For LGBTQ+ people, body image isn’t just personal—it’s political. Our bodies have often been sites of scrutiny, desire, and danger, shaped by expectations both inside and outside our communities. The “ideal” gay body—ripped, hairless, endlessly youthful—can feel as oppressive as any heteronormative standard, especially in digital spaces that reward perfection over authenticity.
Billington’s project cracks that mirror wide open. By turning the camera on himself, rather than waiting for external validation, he asserts agency over his own narrative. “I wanted to see myself through my own eyes, not the world’s,” he says—a sentiment that will ring true for anyone who’s felt the sting of comparison culture .
The book doesn’t just invite us to admire; it dares us to empathize. In a world where queer bodies are so often commodified or caricatured, Billington’s unfiltered nudes stand as a call for gentleness, for holding space for every stretch mark, scar, and perceived imperfection.
There’s a particular bravery in stripping down—literally and figuratively—on social media, where so much is curated and controlled. Billington’s willingness to document the unglamorous days, the awkward angles, the moments of doubt, feels radical precisely because it disrupts the relentless positivity that dominates influencer culture .
“Some days, I hated what I saw. Some days, I was proud. But every day, I was real,” Billington notes—a reminder that healing isn’t a straight line, and that even icons need space to be human.
For many LGBTQ+ readers, especially those still making peace with their own reflections, Billington’s candor offers hope. It’s proof that vulnerability isn’t weakness; it’s a form of queer strength, a way to reclaim our bodies as sites of joy, not just struggle.

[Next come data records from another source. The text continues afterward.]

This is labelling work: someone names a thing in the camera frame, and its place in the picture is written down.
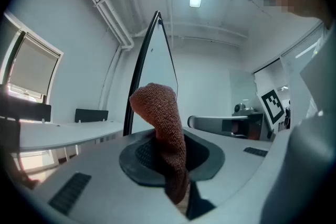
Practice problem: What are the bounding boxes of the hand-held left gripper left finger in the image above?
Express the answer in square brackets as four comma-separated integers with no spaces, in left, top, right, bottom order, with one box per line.
[28,129,188,224]

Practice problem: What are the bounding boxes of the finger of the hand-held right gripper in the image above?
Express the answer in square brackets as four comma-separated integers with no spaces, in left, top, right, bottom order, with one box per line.
[187,115,249,137]

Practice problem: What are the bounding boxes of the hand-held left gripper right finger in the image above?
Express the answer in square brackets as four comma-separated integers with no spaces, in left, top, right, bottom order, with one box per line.
[183,127,274,224]

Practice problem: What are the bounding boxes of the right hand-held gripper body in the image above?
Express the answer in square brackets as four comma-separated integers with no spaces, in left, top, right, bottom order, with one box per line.
[232,88,287,141]

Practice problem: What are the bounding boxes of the reddish-brown knitted cloth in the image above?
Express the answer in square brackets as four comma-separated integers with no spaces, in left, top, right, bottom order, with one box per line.
[129,82,190,206]

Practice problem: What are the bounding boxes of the whiteboard with black frame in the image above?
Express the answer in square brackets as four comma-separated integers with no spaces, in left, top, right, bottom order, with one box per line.
[123,10,180,137]

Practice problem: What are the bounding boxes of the white office desk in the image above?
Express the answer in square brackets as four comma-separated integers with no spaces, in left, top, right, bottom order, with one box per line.
[18,120,124,163]

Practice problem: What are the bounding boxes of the black desk divider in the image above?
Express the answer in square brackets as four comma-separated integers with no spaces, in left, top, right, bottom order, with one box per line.
[0,91,52,123]
[75,109,109,124]

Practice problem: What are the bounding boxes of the person's white shirt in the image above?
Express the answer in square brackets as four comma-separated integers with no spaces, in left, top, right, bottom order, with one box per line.
[259,20,336,224]

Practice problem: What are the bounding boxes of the grey window roller blind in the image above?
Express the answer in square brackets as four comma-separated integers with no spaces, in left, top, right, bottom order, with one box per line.
[0,14,24,84]
[10,33,61,97]

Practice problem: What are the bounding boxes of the white ceiling pipes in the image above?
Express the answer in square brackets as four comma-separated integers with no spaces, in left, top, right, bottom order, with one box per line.
[67,0,135,49]

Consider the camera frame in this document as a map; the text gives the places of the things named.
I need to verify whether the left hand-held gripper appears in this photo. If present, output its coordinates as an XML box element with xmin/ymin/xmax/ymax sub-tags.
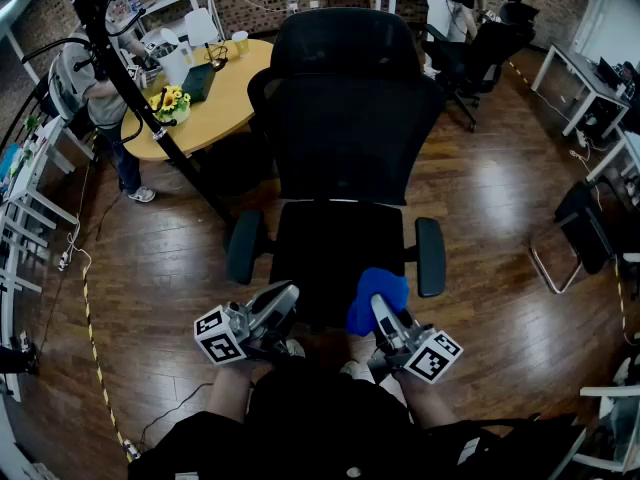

Billington’s book is more than a personal project—it’s a quiet act of activism. By placing queer nudes on coffee tables around the world, he’s asking us to reconsider what’s worthy of display, what stories we tell about our bodies, and who gets to be seen as beautiful.
This matters, especially now, as conversations about mental health and body image take center stage in queer spaces. Representation, after all, isn’t just about seeing ourselves in others—it’s about being seen on our own terms, without apology or disguise.
In the words of Billington himself: “My hope is that someone will flip through these pages and realize they aren’t alone. That it’s okay to be a work in progress. That there’s beauty in the becoming” .
In a media landscape saturated with curated perfection, Nic Billington’s 100 nude self-portraits do something rare: They make space for messiness, for honesty, for the ongoing journey of queer self-love. For anyone who’s ever felt at odds with their reflection—a club with endless membership—this project isn’t just art. It’s an invitation. To show up. To strip down. To see, and be seen.
And maybe, in the end, to leave the mirror a little kinder than we found it.